Directions: Somewhere below is a line with "target: power outlet" and, later, a line with "target: white bead"; repeat those two lines and all the lines between them, exactly as they are.

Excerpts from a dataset
****************

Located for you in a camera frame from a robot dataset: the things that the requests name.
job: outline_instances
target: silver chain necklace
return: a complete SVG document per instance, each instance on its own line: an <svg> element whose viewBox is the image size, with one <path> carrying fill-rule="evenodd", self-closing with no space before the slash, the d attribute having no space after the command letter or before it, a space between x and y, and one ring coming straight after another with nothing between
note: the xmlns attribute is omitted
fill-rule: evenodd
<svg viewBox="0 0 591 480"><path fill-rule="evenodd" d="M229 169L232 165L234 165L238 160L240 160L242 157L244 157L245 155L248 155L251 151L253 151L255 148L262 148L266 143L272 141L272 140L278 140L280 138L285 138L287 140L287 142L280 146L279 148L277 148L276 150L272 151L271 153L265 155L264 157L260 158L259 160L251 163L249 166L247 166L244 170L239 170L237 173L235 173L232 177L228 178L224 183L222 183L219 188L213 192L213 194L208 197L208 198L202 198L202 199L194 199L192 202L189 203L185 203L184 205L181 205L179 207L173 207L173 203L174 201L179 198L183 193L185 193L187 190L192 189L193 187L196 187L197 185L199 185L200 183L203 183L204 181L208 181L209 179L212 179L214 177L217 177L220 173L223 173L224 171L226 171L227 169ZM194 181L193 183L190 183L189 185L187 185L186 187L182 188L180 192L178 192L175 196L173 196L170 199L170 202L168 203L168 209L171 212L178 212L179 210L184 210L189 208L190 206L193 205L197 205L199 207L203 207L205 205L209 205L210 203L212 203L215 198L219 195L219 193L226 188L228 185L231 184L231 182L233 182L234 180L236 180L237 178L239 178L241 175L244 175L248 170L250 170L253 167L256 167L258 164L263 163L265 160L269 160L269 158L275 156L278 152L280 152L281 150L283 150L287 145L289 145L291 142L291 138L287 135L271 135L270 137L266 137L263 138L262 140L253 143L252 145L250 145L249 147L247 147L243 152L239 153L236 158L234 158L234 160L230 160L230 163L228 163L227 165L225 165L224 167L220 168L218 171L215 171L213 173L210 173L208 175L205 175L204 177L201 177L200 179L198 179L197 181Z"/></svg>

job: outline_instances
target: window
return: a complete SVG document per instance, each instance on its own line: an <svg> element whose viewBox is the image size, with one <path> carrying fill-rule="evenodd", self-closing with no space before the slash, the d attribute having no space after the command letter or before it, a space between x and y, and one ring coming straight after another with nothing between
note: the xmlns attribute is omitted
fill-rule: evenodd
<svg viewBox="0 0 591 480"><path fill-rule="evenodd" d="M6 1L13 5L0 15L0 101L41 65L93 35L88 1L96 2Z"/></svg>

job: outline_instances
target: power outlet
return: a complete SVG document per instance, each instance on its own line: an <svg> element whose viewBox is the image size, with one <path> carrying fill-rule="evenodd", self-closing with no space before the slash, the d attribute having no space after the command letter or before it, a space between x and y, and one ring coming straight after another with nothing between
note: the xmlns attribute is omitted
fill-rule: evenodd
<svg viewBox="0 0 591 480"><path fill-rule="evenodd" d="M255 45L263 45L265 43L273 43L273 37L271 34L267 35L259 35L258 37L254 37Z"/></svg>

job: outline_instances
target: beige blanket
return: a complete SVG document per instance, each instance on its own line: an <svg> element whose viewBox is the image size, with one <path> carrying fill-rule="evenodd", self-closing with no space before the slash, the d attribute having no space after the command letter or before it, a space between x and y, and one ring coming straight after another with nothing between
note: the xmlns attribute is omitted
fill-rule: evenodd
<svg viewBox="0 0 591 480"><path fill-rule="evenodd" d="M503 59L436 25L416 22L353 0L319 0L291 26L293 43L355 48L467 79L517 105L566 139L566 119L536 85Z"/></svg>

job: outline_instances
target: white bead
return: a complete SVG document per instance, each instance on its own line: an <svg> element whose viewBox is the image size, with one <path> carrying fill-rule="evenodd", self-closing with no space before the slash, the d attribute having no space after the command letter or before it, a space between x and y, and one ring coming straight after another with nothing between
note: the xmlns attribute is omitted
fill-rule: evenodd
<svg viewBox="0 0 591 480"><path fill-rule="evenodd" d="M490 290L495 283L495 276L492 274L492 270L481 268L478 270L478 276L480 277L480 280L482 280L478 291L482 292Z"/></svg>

****************

Exercise answer:
target: power outlet
return: a complete SVG document per instance, each instance on its own line: an <svg> element whose viewBox is the image size, with one <path> carrying fill-rule="evenodd", self-closing with no space before the slash, the d attribute having no space after the command letter or before it, a space between x and y, and one ring coming straight after another with nothing between
note: the xmlns attribute is omitted
fill-rule: evenodd
<svg viewBox="0 0 591 480"><path fill-rule="evenodd" d="M255 45L263 45L265 43L273 43L273 37L271 34L267 35L259 35L258 37L254 37Z"/></svg>

job: outline_instances
target: beige blanket
return: a complete SVG document per instance, each instance on its own line: an <svg> element whose viewBox is the image size, with one <path> carrying fill-rule="evenodd", self-closing with no space before the slash, the d attribute having no space after the command letter or before it, a space between x and y, and one ring coming straight after another with nothing between
note: the xmlns attribute is omitted
fill-rule: evenodd
<svg viewBox="0 0 591 480"><path fill-rule="evenodd" d="M503 59L436 25L416 22L353 0L319 0L291 26L293 43L355 48L467 79L517 105L566 139L566 119L536 85Z"/></svg>

job: outline_instances
target: white bead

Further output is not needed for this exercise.